Los ruidos cotidianos del ir y venir de los clientes del hotel, las conversaciones amortiguadas intuidas a través de las delgadas paredes, el súbito repiqueteo de una nueva racha de lluvia que caía sobre el cristal de la ventana, todo se amplificó de repente y se convirtió en algo ominoso y amenazador que fue subiendo de tono paulatinamente hasta retumbar con estrépito ensordecedor entre las paredes del cuarto de baño; Julia sintió que se ahogaba y sólo un último acto instintivo la hizo retirar la toalla que había estado manteniendo apretada contra su boca y que la estaba asfixiando.
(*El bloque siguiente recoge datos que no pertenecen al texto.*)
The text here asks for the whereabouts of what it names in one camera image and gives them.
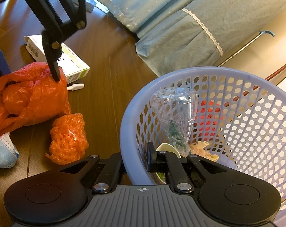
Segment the clear crushed plastic bottle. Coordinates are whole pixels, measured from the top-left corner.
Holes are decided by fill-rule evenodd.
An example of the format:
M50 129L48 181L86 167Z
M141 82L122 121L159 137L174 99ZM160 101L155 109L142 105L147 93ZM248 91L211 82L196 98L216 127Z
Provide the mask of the clear crushed plastic bottle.
M198 94L190 88L169 87L153 93L150 106L169 143L183 157L190 154L189 139L194 128Z

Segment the orange plastic bag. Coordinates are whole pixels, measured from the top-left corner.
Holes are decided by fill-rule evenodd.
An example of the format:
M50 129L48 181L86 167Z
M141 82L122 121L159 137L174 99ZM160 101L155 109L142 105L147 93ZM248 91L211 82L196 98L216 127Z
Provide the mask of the orange plastic bag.
M63 71L56 82L46 63L34 62L0 77L0 136L71 114Z

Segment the lavender perforated plastic basket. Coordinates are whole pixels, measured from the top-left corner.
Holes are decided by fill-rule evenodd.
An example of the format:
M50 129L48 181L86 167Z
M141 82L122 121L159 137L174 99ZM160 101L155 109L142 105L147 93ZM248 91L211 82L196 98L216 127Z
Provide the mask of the lavender perforated plastic basket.
M133 184L153 185L147 144L167 136L150 106L152 95L176 87L198 94L189 143L207 141L219 163L271 183L280 193L277 226L286 226L286 93L255 75L217 67L197 67L163 75L143 87L128 105L120 129L121 154Z

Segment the white paper ball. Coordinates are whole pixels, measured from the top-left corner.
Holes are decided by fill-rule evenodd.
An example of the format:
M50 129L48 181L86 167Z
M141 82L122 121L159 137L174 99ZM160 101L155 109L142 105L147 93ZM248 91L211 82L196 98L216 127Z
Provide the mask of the white paper ball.
M191 153L211 160L213 162L217 162L219 156L216 154L211 154L209 151L206 151L206 147L209 145L207 141L196 141L190 144Z

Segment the white cup inside basket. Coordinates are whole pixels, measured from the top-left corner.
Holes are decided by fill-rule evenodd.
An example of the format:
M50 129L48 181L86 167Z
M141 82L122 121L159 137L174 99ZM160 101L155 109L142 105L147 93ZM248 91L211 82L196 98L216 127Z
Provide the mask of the white cup inside basket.
M159 145L159 146L157 147L156 151L157 151L157 152L172 152L172 153L174 153L178 158L181 158L181 155L180 155L180 153L178 152L178 150L177 150L174 146L172 146L172 145L170 145L170 144L168 144L168 143L162 143L161 145Z

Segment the white green medicine box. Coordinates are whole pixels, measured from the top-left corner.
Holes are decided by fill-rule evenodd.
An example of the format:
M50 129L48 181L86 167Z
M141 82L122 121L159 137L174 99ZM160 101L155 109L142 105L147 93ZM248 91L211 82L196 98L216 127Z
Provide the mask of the white green medicine box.
M36 61L46 62L41 35L24 36L24 41L27 43L26 50ZM62 43L61 46L62 55L57 60L57 63L66 76L67 84L70 84L86 76L90 67L65 43Z

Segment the orange bubble wrap piece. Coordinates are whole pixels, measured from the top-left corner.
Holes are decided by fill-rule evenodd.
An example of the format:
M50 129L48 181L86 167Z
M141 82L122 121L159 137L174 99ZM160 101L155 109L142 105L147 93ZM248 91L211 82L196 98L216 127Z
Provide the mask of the orange bubble wrap piece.
M89 147L84 126L80 113L57 118L50 130L52 141L46 157L61 166L81 159Z

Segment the small white capsule object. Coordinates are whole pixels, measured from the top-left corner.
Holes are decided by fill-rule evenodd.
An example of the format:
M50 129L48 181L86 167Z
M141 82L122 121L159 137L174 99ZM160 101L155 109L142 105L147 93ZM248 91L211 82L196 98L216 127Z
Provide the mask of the small white capsule object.
M71 86L67 87L68 91L76 91L84 88L84 84L72 84Z

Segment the blue white face mask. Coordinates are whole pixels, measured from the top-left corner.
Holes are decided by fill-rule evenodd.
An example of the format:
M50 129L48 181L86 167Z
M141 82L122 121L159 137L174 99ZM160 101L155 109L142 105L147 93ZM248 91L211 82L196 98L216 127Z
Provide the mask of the blue white face mask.
M10 139L10 133L0 136L0 169L9 169L15 166L19 152Z

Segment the teal blue bed quilt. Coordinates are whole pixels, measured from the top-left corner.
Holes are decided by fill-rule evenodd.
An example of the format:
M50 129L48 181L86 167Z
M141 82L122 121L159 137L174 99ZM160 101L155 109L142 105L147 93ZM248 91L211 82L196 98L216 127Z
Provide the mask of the teal blue bed quilt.
M214 65L286 10L286 0L97 0L138 37L158 76Z

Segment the reddish brown curved rod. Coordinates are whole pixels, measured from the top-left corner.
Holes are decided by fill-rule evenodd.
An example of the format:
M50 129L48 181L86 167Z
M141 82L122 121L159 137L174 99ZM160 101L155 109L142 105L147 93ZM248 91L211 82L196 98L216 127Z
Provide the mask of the reddish brown curved rod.
M282 73L284 70L286 70L286 64L284 64L282 67L280 67L278 70L276 70L274 73L272 73L271 75L269 75L267 78L265 78L265 80L270 81L272 80L274 77L276 77L277 75L279 75L280 73ZM254 86L253 87L253 91L259 89L259 86ZM243 96L246 96L249 94L249 91L244 91L242 93ZM233 101L238 101L239 100L239 96L235 96L233 98ZM223 104L224 107L228 107L230 105L230 103L227 101Z

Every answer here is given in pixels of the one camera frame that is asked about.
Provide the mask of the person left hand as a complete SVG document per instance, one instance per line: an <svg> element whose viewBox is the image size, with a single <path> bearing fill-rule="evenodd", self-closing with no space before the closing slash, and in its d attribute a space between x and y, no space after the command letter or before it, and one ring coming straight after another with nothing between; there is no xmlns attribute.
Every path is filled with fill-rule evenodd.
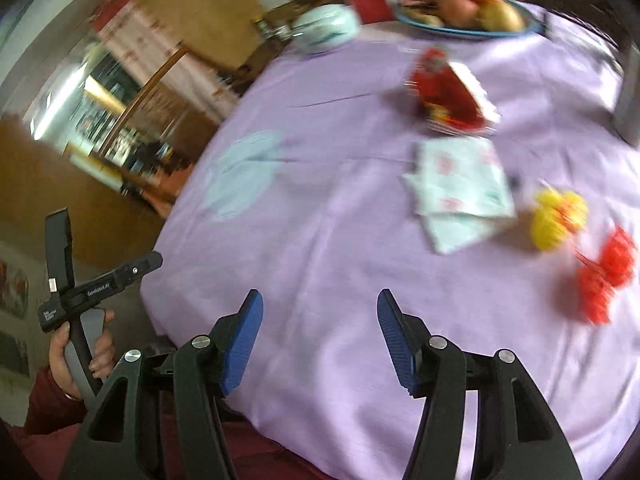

El torrente de aire frío que le llenó los pulmones al inhalar con fuerza aportó tanto oxígeno a su cerebro que le acometió otro vértigo y, como en el final de una película antigua, hubo un fundido en blanco y después en negro.

Cuando volvió en sí, Julia fue dolorosamente consciente del lamentable estado de su cabeza y de la tensión de su cuerpo. Uno a uno, todos los acontecimientos fueron desfilando por su mente con nitidez, y el miedo volvió a adueñarse de ella. Apelando a unas fuerzas de las que no era consciente, consiguió arrastrarse hasta la bañera, abrió el grifo del agua caliente y se quitó las toallas y la ropa. Se dejó caer en el agua y aguardó a que ésta la cubriera con un dulce manto cálido. Aspiró profundamente varias veces e intentó relajar las piernas, luego los brazos, el cuello y los hombros doloridos, apretando los dientes con fuerza y respirando entre siseos para silenciar el dolor hormigueante, como si la pincharan mil finas agujas. Al rato abrió el agua fría y repitió una vez más la operación. Poco a poco se sintió con la fuerza suficiente para salir de la bañera, envolverse en las toallas y meterse en la cama.
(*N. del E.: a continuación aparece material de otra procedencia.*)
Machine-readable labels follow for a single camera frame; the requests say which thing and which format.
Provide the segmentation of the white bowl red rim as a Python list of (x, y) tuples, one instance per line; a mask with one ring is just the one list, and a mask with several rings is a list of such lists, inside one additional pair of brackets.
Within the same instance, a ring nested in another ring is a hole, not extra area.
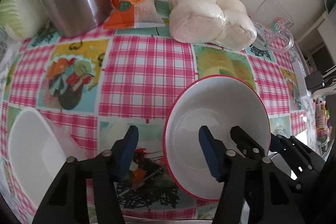
[(270, 122), (257, 93), (234, 77), (213, 75), (197, 80), (175, 101), (163, 134), (167, 170), (190, 196), (218, 201), (223, 184), (211, 176), (202, 152), (198, 137), (202, 126), (233, 150), (237, 146), (230, 130), (239, 126), (267, 152)]

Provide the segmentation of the colourful candy packs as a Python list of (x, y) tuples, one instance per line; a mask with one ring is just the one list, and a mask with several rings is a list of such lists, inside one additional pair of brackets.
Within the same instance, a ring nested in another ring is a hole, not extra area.
[(326, 108), (326, 100), (323, 97), (315, 99), (315, 125), (317, 141), (320, 146), (326, 146), (330, 140), (332, 127), (329, 126), (329, 110)]

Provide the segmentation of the white square bowl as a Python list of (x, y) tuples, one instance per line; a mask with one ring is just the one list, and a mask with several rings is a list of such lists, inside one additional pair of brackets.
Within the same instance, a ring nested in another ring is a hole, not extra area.
[(14, 177), (34, 207), (38, 207), (67, 157), (86, 154), (63, 128), (27, 107), (9, 133), (8, 155)]

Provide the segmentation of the white plastic chair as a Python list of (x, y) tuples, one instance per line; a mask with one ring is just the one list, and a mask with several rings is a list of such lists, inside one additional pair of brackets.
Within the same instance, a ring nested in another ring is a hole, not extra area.
[(319, 89), (317, 91), (315, 91), (312, 95), (312, 98), (314, 100), (316, 100), (318, 97), (322, 97), (322, 96), (330, 96), (330, 95), (335, 95), (336, 91), (335, 91), (335, 76), (331, 77), (328, 79), (327, 81), (327, 86)]

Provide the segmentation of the black power adapter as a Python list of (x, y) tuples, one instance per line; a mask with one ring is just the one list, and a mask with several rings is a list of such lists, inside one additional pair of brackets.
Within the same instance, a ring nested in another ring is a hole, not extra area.
[(315, 71), (305, 77), (307, 90), (318, 90), (325, 86), (322, 74), (320, 71)]

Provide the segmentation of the white small box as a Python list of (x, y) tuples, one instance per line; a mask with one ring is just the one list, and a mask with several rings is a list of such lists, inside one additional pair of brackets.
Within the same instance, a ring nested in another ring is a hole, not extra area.
[(299, 60), (292, 62), (292, 67), (295, 73), (295, 77), (297, 80), (298, 90), (300, 97), (308, 96), (306, 82), (305, 82), (305, 71), (303, 65)]

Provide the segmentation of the checked fruit tablecloth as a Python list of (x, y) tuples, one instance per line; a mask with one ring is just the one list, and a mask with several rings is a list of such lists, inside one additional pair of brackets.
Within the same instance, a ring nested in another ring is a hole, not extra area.
[(36, 207), (23, 193), (7, 155), (11, 126), (21, 110), (34, 107), (68, 132), (87, 157), (112, 147), (113, 130), (140, 129), (131, 188), (118, 187), (123, 213), (132, 218), (177, 220), (214, 215), (216, 203), (197, 200), (169, 181), (162, 133), (175, 99), (194, 81), (229, 75), (261, 98), (276, 133), (305, 134), (316, 146), (313, 102), (301, 98), (292, 62), (297, 50), (261, 53), (192, 46), (174, 41), (167, 27), (106, 30), (62, 38), (47, 25), (23, 42), (1, 71), (1, 194), (20, 223)]

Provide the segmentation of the white shelf unit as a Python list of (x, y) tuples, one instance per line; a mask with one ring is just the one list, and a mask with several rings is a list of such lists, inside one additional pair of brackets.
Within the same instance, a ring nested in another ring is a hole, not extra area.
[(335, 0), (323, 0), (321, 16), (295, 40), (310, 73), (323, 77), (335, 72)]

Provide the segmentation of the clear glass mug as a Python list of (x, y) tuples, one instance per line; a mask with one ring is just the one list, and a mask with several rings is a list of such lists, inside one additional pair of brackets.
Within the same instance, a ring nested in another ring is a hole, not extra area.
[(276, 0), (264, 0), (252, 14), (257, 38), (252, 43), (258, 50), (288, 52), (294, 44), (290, 14)]

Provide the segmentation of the bag of white buns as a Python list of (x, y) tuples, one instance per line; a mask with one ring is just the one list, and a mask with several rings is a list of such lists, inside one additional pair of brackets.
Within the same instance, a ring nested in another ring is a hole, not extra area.
[(213, 43), (241, 51), (257, 38), (247, 9), (239, 0), (169, 0), (169, 33), (178, 42)]

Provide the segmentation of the napa cabbage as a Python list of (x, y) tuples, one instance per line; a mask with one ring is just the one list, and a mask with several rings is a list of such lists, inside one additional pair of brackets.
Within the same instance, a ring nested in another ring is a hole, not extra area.
[(47, 20), (39, 0), (1, 0), (1, 27), (16, 41), (32, 38)]

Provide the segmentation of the orange snack packet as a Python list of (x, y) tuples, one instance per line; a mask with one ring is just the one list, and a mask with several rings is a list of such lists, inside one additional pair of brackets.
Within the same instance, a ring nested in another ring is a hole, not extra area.
[(113, 11), (104, 23), (104, 28), (107, 30), (165, 26), (155, 8), (155, 0), (111, 0), (111, 2)]
La calidez del lecho le fue devolviendo el ánimo y disolvió un poco el dolor que le agarraba el vientre con la fuerza de un cinturón de acero. La claridad relativa de otro día londinense se recortaba en la ventana, pero el cuerpo de Julia decidió declarar el estado de emergencia, y su mente apagó de nuevo la luz, sumiéndola en la inconsciencia.

Capítulo V

Fue el día más triste de vida. Unos días antes, su madre había empezado a respirar de manera extraña, sibilante y con un gorgoteo siniestro en cada inspiración. Julia había llamado al médico de cabecera, que le había hecho unas pruebas y había decidido internarla, finalmente, en el Hospital de la Santa Cruz de Vigo. Tan rápida como la marea, la extraña enfermedad de su madre había desembocado en una crisis que los médicos creían terminal. La joven Julia, que había venido desde Santiago para pasar el verano en casa, cansada de la facultad y deseando el retiro y el sosiego que le proporcionaban los parajes de su infancia, se había despertado entumecida en el sillón de la habitación inmaculada, un día más, esperando casi con ansia el fatal desenlace.